新規パッケージの作成とデータソースの設定
サービスのトップページで、パッケージを作成します。パッケージというのは、embeddable reportingの管理対象の一番上位のもので、このパッケージの中にレポートとかを作成していけます。他にも、普通にCognosで作成したパッケージをインポートする機能もあるみたいです。
この画面で、「新しいパッケージ」というリンクがありますので押します。
新規パッケージの情報を入れるダイアログが表示されます。
名前も説明も適当で構いませんが、データソースの部分は先にメモしておいたdashDBへの接続情報を入力します。
- JDBC URI
- ユーザー名
- パスワード
ここに設定する情報は、アプリケーション側の環境変数で参照できます。
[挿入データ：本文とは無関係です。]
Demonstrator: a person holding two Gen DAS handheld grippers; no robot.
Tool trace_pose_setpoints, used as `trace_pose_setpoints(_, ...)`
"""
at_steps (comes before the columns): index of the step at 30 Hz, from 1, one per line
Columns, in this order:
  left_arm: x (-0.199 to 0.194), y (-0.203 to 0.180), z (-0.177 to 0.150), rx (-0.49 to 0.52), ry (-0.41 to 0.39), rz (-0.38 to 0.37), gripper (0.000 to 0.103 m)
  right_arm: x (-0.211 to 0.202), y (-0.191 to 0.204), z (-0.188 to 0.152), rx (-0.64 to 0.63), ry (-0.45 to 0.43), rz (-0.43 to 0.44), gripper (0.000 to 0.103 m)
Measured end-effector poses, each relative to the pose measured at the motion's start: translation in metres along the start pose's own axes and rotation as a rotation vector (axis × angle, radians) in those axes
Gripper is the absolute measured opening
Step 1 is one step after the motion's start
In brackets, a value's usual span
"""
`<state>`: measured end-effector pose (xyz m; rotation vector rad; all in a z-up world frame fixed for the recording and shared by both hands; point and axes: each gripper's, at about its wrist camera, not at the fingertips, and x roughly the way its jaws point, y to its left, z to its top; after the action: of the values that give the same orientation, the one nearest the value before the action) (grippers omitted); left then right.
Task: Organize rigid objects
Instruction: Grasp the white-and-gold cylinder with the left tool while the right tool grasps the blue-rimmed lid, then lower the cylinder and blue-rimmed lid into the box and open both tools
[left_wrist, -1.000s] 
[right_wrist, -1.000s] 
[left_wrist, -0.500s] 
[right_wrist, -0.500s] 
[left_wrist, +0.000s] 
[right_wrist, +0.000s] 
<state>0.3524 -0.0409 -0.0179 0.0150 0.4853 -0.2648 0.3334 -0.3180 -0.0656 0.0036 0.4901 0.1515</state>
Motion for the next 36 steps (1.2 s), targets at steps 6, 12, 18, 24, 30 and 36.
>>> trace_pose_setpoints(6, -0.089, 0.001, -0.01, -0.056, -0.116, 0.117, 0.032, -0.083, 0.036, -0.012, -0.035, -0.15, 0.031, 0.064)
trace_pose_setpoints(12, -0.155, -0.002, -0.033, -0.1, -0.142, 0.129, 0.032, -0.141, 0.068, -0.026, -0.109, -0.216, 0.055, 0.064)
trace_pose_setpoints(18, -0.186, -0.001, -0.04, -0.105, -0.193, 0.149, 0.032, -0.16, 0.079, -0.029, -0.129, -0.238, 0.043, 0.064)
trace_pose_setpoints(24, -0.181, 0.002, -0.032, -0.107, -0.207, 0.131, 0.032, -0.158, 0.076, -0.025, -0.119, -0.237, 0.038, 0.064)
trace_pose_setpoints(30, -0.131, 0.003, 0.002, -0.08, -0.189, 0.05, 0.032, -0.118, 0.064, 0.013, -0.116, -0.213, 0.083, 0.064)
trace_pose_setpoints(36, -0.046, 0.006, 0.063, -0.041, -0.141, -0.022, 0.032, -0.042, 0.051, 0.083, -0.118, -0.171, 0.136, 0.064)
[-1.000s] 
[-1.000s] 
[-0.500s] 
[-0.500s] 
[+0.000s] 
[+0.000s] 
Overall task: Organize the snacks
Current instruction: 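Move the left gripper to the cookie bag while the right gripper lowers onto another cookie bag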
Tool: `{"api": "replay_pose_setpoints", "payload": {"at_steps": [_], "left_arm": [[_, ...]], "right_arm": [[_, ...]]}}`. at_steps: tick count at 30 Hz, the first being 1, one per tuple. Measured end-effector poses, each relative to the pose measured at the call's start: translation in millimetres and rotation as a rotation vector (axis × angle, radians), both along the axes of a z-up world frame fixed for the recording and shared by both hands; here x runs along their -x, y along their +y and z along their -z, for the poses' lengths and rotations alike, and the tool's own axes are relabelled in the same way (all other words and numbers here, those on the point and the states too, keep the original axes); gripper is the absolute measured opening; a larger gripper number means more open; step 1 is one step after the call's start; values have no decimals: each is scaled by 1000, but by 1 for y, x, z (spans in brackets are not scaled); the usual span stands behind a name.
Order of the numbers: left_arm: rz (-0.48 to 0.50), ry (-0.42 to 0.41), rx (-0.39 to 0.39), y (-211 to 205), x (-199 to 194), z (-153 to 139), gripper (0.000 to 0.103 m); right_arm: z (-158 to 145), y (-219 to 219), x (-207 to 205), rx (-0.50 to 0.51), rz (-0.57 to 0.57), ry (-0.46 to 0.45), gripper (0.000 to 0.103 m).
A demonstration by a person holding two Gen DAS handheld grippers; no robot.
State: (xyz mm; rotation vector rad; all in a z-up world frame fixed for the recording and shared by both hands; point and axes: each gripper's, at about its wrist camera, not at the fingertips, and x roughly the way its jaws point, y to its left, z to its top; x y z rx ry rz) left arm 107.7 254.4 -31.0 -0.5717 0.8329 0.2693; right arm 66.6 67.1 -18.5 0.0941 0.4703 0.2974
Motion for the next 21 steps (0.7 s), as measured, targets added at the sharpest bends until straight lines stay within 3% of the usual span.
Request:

前回の記事を確認して、自分の環境の値を設定します
作成ボタンを押すと、次の画面になります。これが、パッケージの内容を表示している画面です。まだ、レポートとか作っていないので何もありません。
レポート作成手順
パッケージの画面で、「新規レポート定義」のリンクを押します。するとダイアログが表示されるので、「SQLグラフ」を選択します。
次にデータソースを選択する画面になります。これから作ろうとするデータはどこにあるかということですが、これは、先にdashDBへの接続設定を入れたときに一つデータソースが作成されていますので、これを選択します。データソースは複数登録できるので、他のデータベースの値とかも引っ張ってこれます。
データソースを指定すると、次にSQLの入力画面が表示されます。
embeddable reporting の概念としては、
パッケージ-> レポート <-データアイテム<-クエリ(SQL)<-データソース<-データベース
こんな感じです。データアイテムを組み合わせてレポートを作成しますが、その元となるのはデータベースからデータを取得してくるSQLです。
なので、とりあえずdashDBに格納されているデータベースから、「サーバーごとのSQL発行回数」のデータを取得するようなSQLを書いてみます。(ここは、自分のデータベースや作りたいレポートによって変わるところです。)
レポートは、いわゆるワープロ画面みたいなもので、領域に複数のグラフや表を配置したり、文字を入れたりしてレポートを作成することができます。
まずは、「グラフを挿入」というダイアログが表示されますので作りたいグラフを選択します。今回は最初なので縦棒グラフの一番ベーシックなものを選びます。
OKボタンを押すと、レポートの作成画面が表示されます。画面の右側にはグラフを作るための部品が表示されていますので、ここのフィールドに、画面左側にあるデータアイテムをドラックして設定していきます。
今回のSQLは、group byを使ってサーバーごとの合計値を計算済みのもので、もともと4行しか戻ってこないのですが、SQL_COUNTのところで集計関数を「合計」にしないとレポートが表示されませんでした。
レポート作成ボタンを押すと、グラフが表示されます。
グラフは、タイトルをつけたり、色を変えたりなど装飾はつけられますが、まずは基本となる操作方法を説明しました。この間、Rで作成したグラフよりは、よりビジネスっぽいです。あちらはアカデミックな感じになります。
まとめ
今回は、dashDBの活用法ということで、Bluemixに準備されているembeddable reportingのソースデータベースとして利用するための環境準備方法と、簡単なレポート作成手順についてまとめてみました。
このBIでは、レポート作成時に実際にソースデータベースに対してSQLが発行されているみたいです。SQLの内容によっては時間がかかりますが、これを検索速度の速いdashDBを利用することでレポート作成の処理時間を早くするという効果が期待できます。
実システムでの利用方法としては、トランザクションデータベースを直接覗いて分析するのではなく、一度、dashDBへデータをコピーして、こちらをソースデータベースとして利用する方法が想定されます。(Bluemix上で作成したアプリケーションのデータを、同じくBluemix内のサービスで分析までできる環境が準備できることになりますね。)
次回は、embedable reportingの機能について、もう少しチェックしてみようと思います。
余談
そういえば、Bluemixのサポートフォーラムでは、このサービスのことをERSと呼んでいるようです。Embeddable Reporting Service->ERSと短縮
今回の記事でもなんどもこの長い単語を打つのが大変でした、次回からは短縮形で記述してみようと思います。(カッコイイ?)